→ What you need to do
Your task is to work out how many lines in the data that follows hold "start" and to state that number alone.

→ Dataset content
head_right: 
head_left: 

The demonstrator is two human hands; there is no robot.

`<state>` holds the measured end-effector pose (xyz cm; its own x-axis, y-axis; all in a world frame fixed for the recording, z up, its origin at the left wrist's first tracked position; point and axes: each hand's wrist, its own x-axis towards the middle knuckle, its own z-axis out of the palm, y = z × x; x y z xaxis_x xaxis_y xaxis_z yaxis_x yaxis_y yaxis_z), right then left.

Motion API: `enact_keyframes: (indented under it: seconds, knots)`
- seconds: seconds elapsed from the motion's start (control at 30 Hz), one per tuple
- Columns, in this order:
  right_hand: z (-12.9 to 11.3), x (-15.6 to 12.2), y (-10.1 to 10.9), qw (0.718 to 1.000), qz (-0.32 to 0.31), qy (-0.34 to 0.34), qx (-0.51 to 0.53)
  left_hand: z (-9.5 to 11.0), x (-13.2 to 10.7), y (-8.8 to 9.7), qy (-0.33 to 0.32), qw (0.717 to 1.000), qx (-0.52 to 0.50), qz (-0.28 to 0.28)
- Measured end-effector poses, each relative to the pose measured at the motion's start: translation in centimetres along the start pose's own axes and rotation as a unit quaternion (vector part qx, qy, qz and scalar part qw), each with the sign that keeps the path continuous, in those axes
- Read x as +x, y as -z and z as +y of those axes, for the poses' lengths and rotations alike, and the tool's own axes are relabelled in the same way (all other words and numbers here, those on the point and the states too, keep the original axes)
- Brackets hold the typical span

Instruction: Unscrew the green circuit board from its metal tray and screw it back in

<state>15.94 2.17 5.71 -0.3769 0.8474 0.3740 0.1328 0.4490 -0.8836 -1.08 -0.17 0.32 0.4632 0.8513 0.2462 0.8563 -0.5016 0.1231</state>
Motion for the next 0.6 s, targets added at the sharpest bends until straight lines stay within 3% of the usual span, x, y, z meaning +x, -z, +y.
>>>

→ Completed task
2